__EXERCISE OBJECTIVE__. Copy word for word, please, the lines of the entries below running from the one containing "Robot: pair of" to the one containing "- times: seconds", both ends included.

__PROVIDED MATERIAL__.
Segment Open

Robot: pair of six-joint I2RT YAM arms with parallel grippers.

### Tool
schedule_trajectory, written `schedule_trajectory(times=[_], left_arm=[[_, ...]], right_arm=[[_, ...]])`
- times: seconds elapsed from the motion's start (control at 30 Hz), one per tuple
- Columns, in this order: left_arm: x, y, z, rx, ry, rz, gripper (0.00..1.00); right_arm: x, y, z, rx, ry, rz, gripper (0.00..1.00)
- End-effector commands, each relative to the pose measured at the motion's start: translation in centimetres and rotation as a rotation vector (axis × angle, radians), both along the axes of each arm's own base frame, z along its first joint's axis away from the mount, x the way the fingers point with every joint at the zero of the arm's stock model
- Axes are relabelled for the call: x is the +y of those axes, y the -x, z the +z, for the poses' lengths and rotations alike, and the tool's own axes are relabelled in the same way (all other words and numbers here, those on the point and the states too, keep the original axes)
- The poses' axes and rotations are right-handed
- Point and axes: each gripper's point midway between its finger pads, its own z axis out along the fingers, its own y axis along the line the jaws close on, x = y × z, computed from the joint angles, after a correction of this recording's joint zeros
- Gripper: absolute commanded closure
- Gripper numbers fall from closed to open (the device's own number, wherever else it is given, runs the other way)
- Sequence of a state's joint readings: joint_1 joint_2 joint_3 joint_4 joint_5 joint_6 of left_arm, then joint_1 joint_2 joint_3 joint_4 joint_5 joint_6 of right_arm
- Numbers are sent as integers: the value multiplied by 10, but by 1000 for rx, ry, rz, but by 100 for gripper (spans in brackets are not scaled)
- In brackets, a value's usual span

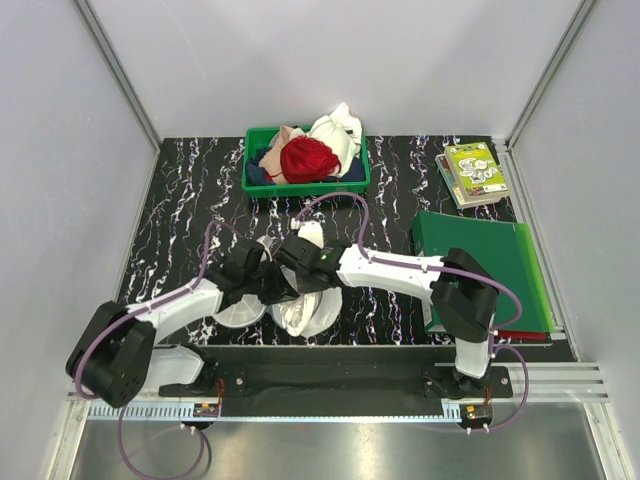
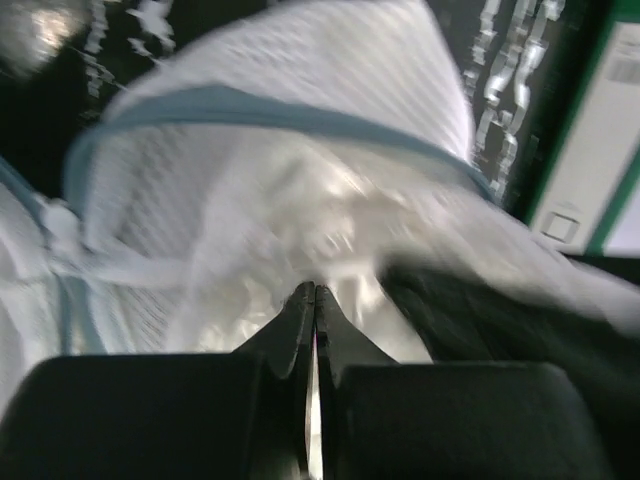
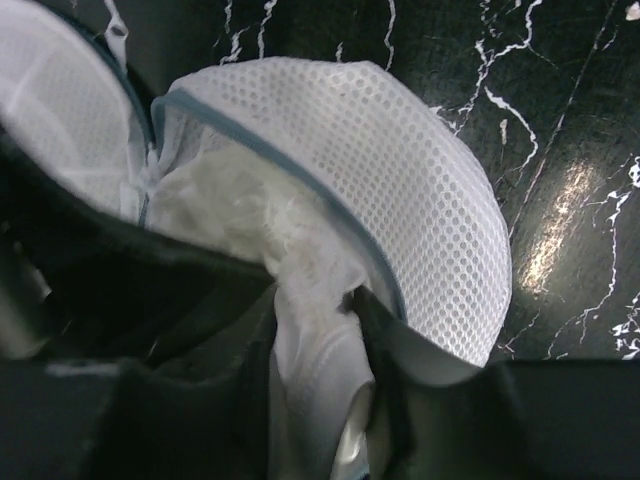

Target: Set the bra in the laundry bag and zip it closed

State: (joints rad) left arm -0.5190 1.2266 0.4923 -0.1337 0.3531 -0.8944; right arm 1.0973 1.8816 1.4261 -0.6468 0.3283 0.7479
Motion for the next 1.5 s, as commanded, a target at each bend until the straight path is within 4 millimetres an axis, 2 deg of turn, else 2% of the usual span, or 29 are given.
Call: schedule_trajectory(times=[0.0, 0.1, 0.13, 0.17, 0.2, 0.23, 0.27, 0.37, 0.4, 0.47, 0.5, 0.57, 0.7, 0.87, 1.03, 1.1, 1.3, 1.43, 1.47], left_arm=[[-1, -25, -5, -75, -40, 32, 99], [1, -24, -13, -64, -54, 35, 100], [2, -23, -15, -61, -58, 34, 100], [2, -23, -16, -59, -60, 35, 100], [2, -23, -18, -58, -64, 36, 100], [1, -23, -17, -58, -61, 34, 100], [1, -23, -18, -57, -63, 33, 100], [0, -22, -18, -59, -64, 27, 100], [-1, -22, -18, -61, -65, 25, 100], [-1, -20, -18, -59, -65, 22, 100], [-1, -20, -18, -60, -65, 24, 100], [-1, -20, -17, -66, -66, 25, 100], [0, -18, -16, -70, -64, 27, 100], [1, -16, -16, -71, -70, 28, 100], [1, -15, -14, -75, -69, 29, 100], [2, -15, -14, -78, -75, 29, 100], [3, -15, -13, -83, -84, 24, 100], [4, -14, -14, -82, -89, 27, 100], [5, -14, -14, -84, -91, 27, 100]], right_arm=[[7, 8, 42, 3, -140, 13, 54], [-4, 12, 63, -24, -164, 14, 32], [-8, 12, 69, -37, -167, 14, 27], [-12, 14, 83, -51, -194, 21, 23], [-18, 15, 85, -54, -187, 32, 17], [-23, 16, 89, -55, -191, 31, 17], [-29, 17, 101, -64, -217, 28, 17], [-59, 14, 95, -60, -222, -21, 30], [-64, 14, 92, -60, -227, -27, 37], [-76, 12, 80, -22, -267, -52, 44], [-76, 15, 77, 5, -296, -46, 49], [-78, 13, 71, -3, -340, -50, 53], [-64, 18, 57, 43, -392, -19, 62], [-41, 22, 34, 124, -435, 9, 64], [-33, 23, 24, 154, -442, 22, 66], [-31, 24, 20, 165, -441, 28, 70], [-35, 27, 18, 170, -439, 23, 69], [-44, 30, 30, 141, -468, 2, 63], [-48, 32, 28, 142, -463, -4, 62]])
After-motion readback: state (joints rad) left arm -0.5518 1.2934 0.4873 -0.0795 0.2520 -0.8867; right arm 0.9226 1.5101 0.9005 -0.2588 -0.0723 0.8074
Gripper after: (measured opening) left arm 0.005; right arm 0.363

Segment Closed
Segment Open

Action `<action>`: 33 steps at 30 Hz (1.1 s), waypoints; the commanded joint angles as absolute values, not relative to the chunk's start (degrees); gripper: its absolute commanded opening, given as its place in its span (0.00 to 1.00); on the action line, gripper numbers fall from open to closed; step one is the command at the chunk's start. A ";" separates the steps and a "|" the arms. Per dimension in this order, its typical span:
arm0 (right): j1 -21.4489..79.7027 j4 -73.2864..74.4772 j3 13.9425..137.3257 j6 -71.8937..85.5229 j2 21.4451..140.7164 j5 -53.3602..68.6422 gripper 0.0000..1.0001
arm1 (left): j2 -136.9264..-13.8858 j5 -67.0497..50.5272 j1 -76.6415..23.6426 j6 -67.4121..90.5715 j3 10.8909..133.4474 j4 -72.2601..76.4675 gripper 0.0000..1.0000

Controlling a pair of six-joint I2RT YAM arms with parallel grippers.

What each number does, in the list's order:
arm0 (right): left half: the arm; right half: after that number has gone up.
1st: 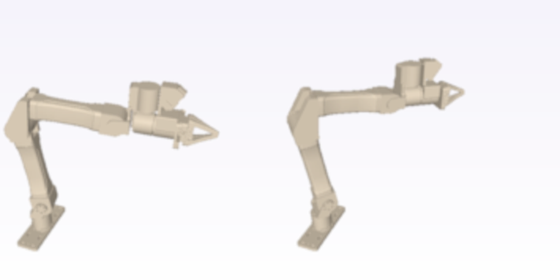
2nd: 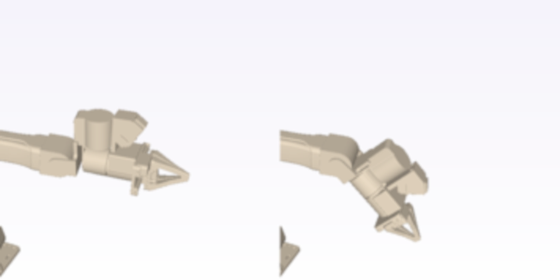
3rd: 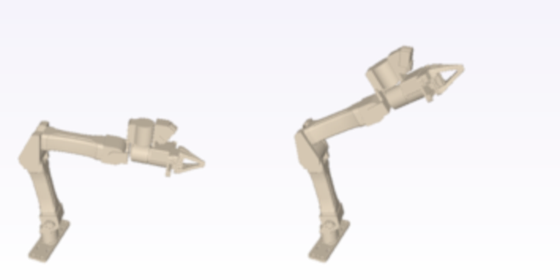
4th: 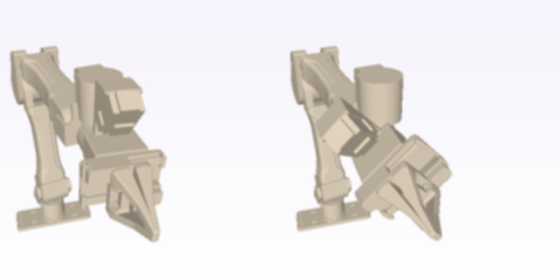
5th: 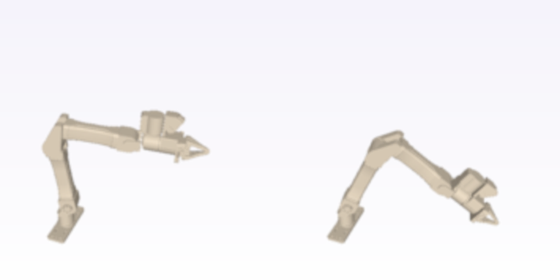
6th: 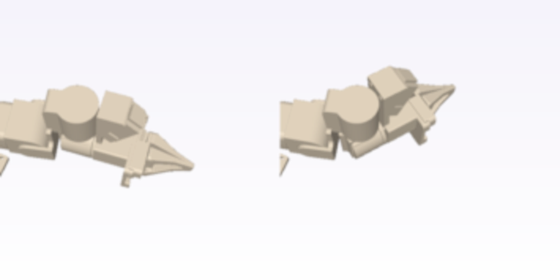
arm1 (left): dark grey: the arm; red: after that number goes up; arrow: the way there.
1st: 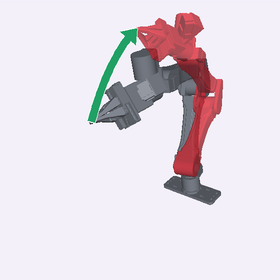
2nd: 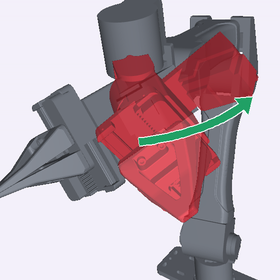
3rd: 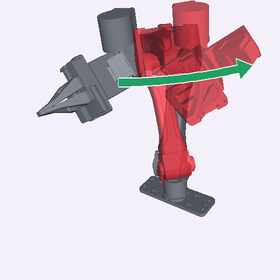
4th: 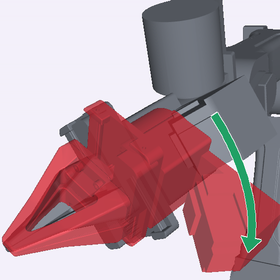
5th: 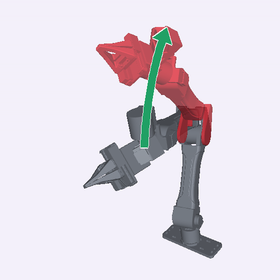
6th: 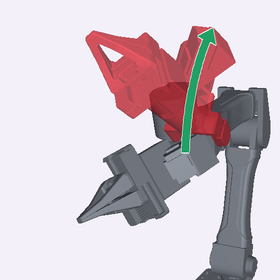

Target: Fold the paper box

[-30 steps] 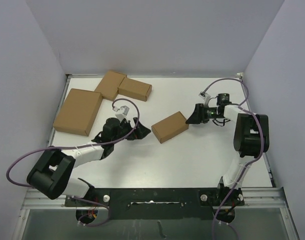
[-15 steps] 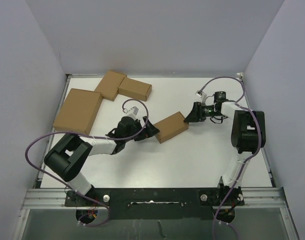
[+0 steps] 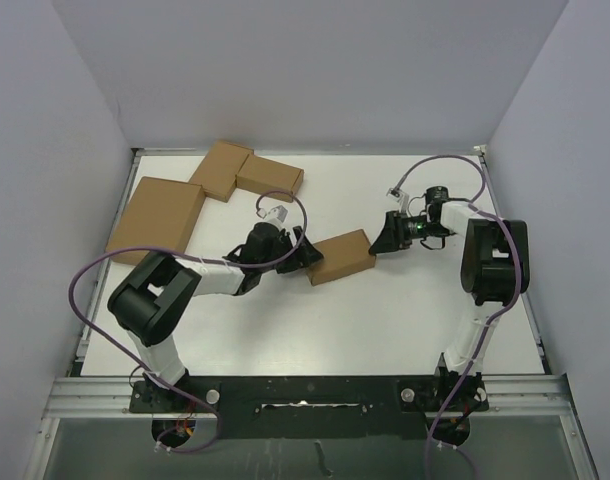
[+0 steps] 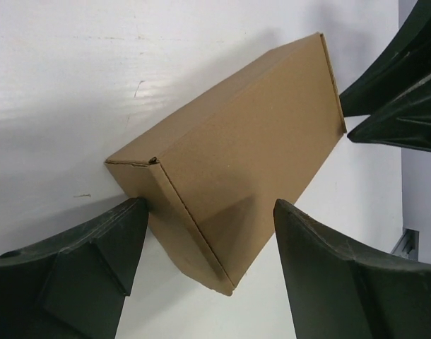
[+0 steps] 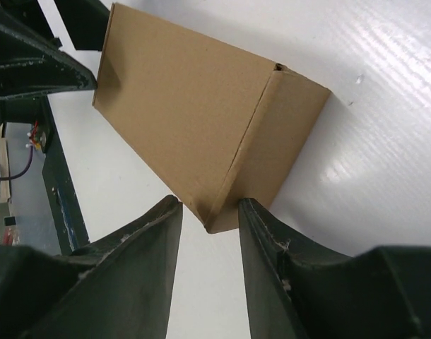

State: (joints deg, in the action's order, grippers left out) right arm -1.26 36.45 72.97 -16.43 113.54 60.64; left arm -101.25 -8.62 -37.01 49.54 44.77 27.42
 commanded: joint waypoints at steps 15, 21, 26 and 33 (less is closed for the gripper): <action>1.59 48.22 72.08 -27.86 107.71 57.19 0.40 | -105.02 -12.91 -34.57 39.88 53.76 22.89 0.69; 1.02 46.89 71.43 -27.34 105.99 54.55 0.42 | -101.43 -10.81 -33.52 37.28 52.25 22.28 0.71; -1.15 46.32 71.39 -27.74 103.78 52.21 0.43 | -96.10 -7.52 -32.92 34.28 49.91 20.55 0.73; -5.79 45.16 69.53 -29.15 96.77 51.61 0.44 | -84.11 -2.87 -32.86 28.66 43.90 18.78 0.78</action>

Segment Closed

__EXERCISE SOLUTION__.
Robot: pair of six-joint I2RT YAM arms with parallel grippers.

### Tool
schedule_trajectory, written `schedule_trajectory(times=[_], left_arm=[[_, ...]], right_arm=[[_, ...]])`
- times: seconds elapsed from the motion's start (control at 30 Hz), one per tuple

This exercise has been worked through to completion.